(TASK TO CARRY OUT): Could you reproduce, from the records below, everything from the line with "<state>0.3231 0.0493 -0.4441" down to the line with "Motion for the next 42", keeping both of those lines and changing nothing?

*** RECORDS FOR THE TASK

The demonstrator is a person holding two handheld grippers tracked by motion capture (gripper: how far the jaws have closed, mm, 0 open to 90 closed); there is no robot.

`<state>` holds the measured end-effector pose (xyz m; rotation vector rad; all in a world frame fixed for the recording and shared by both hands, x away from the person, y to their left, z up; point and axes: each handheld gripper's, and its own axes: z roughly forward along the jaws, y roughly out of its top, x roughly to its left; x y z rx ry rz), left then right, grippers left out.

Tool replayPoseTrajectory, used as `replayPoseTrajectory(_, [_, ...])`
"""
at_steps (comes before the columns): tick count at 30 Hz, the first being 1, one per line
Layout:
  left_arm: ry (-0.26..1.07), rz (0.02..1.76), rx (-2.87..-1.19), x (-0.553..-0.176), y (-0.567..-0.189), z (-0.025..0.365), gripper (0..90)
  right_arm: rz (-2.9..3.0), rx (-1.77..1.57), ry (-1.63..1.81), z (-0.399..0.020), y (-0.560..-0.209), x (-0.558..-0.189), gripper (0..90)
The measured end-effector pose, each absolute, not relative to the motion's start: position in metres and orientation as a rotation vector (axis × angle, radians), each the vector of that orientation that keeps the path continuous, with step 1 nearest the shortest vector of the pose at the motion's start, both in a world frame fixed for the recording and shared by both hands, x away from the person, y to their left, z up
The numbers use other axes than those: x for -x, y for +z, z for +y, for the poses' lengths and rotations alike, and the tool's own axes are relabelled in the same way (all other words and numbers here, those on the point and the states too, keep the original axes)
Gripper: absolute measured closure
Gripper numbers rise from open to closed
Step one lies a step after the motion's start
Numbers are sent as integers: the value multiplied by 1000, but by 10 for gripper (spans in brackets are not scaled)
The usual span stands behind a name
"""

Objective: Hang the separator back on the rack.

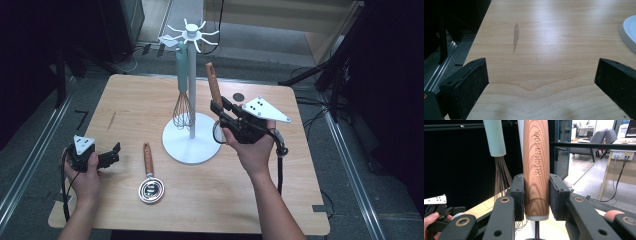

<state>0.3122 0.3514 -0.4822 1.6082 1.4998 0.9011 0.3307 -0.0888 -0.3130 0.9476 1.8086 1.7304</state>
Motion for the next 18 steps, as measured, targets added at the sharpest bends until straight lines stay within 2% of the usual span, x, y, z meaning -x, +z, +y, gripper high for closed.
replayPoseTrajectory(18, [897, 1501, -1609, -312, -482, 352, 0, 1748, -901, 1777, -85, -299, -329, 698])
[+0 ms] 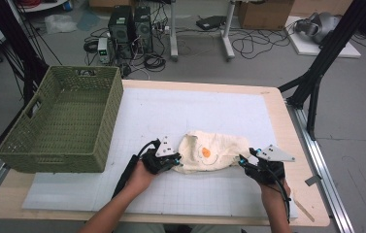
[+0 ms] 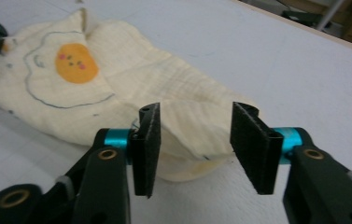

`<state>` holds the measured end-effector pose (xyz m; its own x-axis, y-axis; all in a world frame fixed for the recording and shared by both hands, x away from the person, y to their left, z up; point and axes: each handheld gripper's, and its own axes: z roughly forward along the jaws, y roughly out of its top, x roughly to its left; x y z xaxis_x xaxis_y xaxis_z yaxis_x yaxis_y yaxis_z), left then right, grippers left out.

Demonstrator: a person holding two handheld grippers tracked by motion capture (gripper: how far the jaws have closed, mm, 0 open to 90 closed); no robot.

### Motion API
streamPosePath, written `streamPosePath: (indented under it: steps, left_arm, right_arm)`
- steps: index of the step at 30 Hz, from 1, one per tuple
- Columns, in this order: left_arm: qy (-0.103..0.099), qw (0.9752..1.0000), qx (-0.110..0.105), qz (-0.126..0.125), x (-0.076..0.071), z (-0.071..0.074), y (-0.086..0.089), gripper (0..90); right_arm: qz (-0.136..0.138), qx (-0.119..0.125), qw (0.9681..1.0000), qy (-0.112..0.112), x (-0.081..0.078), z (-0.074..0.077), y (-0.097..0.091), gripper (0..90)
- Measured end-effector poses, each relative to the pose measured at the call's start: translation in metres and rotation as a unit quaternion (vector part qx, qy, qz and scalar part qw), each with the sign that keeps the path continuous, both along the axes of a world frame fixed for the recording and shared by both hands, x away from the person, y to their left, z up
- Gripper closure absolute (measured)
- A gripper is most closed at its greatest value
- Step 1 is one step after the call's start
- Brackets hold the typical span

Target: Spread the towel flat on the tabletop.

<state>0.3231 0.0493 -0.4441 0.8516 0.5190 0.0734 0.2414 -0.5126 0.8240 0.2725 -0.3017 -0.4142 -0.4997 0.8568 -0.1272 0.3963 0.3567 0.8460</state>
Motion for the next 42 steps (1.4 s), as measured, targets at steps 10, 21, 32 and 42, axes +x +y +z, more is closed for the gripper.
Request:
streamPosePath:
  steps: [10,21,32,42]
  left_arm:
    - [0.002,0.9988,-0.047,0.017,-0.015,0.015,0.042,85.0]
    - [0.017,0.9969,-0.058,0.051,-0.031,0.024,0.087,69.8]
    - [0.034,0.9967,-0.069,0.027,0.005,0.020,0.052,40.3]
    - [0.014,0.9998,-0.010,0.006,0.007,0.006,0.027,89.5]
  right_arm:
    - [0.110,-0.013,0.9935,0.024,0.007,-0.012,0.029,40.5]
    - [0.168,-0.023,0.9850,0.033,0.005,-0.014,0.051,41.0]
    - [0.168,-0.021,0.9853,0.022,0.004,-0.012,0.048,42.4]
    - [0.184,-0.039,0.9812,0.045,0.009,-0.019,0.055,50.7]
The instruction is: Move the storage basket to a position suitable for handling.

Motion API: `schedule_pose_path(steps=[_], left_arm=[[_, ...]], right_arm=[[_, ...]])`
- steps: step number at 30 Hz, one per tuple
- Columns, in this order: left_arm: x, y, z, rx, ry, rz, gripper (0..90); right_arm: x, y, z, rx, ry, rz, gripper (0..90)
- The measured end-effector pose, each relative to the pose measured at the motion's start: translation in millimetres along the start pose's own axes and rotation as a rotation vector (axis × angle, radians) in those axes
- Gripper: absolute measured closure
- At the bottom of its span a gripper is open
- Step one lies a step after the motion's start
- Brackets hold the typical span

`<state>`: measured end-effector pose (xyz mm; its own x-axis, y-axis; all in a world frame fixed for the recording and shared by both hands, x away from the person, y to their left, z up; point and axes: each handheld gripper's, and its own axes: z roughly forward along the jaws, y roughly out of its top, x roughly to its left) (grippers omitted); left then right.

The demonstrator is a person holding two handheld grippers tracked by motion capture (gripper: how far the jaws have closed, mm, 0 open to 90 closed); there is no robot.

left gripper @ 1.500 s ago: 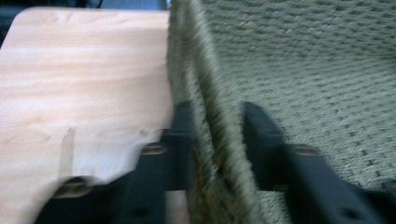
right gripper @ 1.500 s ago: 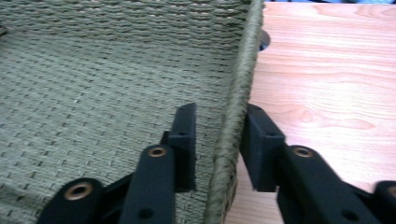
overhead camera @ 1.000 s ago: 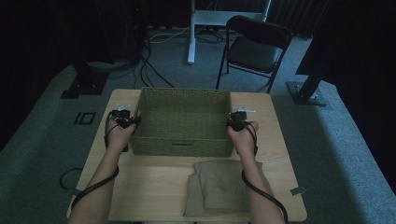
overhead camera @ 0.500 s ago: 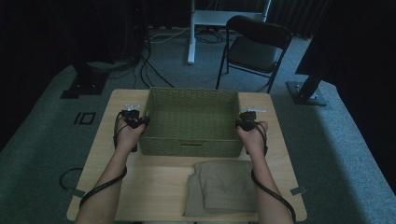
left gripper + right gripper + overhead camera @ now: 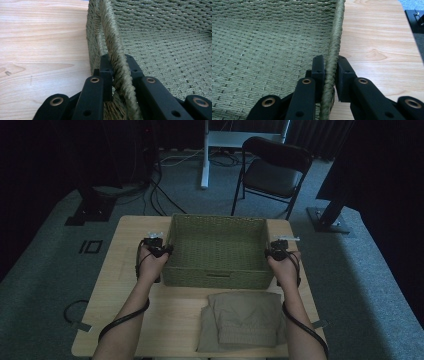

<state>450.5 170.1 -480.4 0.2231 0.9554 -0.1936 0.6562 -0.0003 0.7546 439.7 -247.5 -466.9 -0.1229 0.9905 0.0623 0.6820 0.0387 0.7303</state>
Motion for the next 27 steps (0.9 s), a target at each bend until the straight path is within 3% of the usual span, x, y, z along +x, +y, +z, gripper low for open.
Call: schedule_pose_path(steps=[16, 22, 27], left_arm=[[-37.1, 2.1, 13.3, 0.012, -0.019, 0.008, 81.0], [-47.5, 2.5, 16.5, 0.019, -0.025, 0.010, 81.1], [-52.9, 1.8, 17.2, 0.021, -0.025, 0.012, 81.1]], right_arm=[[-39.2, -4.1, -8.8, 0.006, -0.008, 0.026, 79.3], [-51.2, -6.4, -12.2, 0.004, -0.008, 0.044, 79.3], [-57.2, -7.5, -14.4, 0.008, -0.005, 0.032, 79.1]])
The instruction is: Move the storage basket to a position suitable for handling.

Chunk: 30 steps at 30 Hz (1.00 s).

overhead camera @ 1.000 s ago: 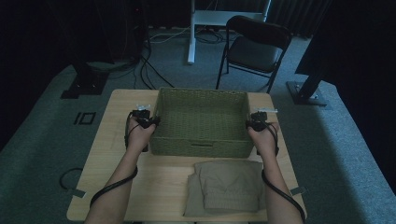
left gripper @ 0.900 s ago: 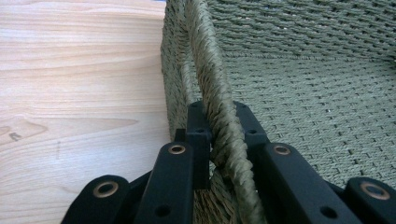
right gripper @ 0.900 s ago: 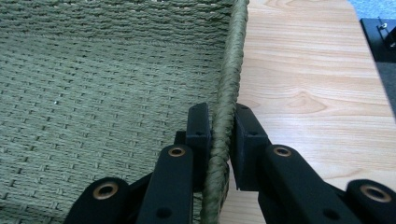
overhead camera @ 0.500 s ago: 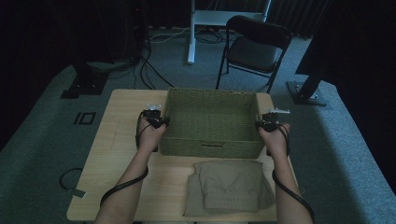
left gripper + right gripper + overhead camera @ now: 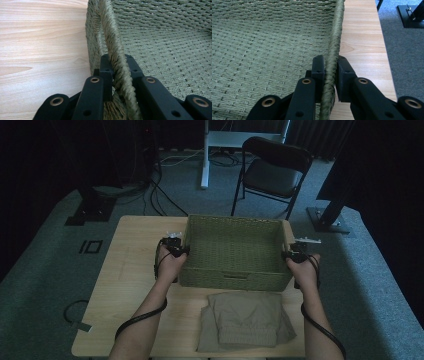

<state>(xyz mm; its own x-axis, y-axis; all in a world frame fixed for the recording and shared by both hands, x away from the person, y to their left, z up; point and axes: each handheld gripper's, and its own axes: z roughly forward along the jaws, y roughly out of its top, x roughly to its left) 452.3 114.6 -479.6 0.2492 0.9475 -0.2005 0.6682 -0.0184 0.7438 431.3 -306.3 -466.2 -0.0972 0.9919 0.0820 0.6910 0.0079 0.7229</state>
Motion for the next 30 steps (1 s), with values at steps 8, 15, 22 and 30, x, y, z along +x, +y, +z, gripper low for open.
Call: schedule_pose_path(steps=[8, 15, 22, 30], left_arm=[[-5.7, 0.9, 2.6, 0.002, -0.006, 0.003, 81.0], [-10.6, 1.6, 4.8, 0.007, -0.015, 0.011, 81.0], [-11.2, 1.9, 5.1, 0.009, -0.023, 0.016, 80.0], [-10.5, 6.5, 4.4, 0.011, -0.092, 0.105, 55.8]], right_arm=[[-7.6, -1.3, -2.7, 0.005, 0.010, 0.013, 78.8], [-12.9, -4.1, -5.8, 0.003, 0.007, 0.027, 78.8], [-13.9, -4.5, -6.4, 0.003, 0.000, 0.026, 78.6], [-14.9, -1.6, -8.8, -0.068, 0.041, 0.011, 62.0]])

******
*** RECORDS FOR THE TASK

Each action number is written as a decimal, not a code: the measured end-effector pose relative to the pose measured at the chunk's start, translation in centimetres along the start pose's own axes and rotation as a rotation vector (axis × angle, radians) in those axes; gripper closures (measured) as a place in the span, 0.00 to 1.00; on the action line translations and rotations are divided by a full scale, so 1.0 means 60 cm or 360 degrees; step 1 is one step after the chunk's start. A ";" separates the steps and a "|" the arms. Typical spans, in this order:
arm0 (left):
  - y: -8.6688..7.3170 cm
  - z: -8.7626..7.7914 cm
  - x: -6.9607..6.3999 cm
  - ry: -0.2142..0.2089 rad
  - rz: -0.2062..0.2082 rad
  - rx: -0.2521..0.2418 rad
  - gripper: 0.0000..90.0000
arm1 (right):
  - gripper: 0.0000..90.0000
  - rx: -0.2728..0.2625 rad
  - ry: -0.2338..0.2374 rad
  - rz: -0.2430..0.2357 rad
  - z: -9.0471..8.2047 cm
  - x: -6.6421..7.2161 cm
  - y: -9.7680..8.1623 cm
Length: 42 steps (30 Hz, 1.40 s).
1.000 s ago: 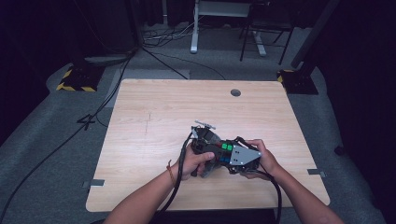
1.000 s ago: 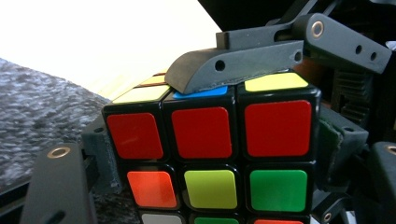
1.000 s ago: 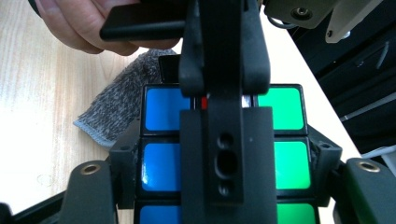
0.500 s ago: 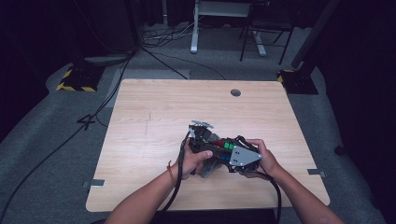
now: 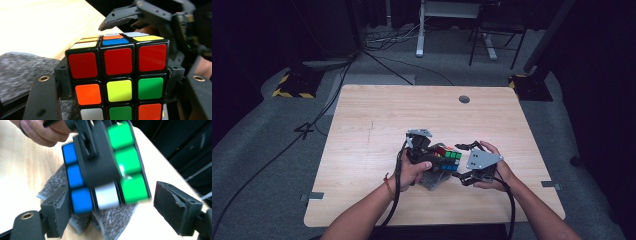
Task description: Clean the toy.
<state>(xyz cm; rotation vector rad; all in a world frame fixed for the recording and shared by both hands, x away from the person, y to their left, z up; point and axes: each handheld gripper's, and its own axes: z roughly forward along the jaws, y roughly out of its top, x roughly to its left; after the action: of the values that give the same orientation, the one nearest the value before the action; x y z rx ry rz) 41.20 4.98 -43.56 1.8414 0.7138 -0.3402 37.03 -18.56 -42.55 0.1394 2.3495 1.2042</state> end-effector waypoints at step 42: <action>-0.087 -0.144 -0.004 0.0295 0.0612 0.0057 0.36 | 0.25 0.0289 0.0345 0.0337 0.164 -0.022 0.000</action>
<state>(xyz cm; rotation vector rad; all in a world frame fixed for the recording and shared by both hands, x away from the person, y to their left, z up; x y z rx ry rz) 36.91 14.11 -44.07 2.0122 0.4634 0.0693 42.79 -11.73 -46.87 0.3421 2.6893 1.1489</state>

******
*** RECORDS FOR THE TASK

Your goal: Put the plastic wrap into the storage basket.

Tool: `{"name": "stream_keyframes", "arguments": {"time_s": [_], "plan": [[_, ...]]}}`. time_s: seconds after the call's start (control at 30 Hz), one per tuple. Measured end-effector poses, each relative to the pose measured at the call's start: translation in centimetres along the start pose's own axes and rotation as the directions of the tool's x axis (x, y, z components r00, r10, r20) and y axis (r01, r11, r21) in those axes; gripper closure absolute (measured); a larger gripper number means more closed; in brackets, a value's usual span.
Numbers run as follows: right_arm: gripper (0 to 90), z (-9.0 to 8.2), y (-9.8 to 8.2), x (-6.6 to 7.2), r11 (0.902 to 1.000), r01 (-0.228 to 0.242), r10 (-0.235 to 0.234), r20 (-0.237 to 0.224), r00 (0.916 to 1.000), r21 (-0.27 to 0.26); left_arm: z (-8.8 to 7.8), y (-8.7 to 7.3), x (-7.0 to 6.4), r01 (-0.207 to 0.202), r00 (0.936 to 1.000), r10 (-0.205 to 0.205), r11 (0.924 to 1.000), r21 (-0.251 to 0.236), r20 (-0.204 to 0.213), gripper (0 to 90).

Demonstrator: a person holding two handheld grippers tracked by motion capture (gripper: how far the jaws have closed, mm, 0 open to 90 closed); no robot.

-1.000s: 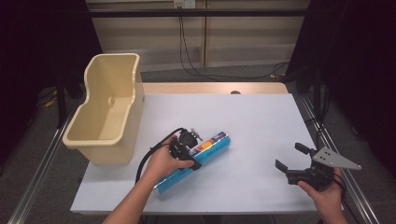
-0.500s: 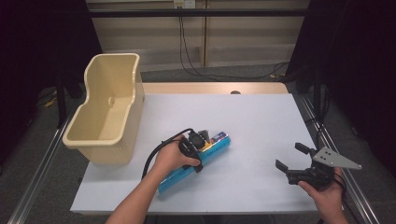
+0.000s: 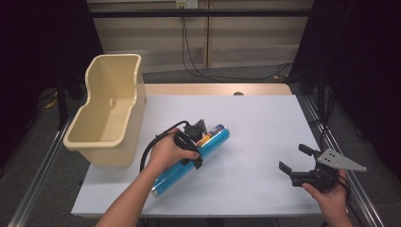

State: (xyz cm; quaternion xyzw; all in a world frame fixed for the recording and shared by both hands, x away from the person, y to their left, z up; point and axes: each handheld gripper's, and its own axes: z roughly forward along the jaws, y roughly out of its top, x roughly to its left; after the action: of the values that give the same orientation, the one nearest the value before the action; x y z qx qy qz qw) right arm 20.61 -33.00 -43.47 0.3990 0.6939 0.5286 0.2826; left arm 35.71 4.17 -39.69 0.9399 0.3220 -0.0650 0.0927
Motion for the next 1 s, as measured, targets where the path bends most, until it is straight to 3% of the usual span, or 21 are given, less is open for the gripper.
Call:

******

(PROBLEM SOLUTION):
<state>0.3231 0.0493 -0.4441 0.8516 0.5190 0.0734 0.2414 -0.5126 0.8240 0.2725 -0.3017 -0.4142 -0.4997 0.8568 -0.1272 0.3963 0.3567 0.8460</state>
Motion for the next 42 steps (1.4 s), as measured, targets at steps 10, 21, 32 and 42, axes +x +y +z, more is closed for the gripper.

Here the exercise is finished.